▸ EXERCISE GOAL:
Reproduce only the stretch of entries below that begins at the first line and ends at the line holding "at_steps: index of".
BEGIN RECORDS FOR THIS EXERCISE
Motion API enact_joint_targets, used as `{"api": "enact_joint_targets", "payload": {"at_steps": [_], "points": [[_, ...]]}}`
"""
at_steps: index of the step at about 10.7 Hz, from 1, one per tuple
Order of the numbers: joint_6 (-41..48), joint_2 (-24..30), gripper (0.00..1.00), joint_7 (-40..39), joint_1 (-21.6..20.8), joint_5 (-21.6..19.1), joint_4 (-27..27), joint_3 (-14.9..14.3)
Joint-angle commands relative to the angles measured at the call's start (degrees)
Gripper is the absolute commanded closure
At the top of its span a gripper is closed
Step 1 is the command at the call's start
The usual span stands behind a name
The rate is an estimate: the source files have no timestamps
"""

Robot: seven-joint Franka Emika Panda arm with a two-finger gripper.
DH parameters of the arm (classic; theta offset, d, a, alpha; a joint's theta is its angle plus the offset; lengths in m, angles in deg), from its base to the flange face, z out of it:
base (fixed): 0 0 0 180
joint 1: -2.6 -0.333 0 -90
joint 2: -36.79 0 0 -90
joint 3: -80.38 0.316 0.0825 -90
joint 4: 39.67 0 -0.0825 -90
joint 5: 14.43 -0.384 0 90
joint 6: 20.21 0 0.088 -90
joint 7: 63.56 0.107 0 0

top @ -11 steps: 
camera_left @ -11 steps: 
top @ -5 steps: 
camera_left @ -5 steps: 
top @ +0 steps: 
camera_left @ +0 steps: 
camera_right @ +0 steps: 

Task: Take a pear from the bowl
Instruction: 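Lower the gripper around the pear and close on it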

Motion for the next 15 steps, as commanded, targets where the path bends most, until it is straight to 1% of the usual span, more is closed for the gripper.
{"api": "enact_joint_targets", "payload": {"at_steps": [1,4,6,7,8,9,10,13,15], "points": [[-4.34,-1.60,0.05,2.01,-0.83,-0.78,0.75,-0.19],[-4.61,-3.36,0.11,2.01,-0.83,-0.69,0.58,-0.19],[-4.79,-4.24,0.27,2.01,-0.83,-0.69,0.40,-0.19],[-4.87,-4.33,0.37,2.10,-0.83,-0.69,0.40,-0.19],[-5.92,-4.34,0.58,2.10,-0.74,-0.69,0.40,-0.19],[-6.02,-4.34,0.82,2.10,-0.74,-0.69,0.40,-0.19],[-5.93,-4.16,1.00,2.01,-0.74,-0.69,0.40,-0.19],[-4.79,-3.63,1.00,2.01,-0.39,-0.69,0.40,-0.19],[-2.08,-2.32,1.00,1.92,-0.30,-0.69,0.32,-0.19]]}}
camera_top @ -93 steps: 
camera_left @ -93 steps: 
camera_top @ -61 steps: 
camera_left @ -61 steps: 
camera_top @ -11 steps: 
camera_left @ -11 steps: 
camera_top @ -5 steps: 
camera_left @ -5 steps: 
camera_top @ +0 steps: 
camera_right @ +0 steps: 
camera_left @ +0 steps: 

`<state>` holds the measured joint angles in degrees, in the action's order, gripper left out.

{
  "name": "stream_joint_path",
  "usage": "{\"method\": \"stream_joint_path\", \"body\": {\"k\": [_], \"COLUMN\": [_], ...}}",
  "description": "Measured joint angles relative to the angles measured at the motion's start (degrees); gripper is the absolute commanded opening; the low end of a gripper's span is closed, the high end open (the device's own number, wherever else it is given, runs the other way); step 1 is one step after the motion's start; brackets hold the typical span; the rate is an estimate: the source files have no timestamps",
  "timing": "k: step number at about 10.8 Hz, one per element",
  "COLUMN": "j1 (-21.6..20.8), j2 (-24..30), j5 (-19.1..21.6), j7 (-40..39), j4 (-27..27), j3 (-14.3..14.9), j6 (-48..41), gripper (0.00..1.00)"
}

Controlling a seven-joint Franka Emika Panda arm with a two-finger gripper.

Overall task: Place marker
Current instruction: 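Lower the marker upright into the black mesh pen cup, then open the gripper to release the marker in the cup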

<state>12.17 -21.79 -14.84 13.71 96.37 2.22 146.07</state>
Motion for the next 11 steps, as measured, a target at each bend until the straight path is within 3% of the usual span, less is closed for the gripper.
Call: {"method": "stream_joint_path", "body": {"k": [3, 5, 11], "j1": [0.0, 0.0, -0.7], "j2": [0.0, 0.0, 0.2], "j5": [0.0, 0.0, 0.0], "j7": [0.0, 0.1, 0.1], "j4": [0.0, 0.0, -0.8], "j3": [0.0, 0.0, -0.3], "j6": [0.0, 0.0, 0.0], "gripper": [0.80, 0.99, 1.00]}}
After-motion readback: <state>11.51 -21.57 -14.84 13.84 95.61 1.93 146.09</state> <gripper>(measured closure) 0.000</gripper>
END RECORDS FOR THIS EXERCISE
▸ SOLUTION TO THIS TASK:
Motion API enact_joint_targets, used as `{"api": "enact_joint_targets", "payload": {"at_steps": [_], "points": [[_, ...]]}}`
"""
at_steps: index of the step at about 10.7 Hz, from 1, one per tuple

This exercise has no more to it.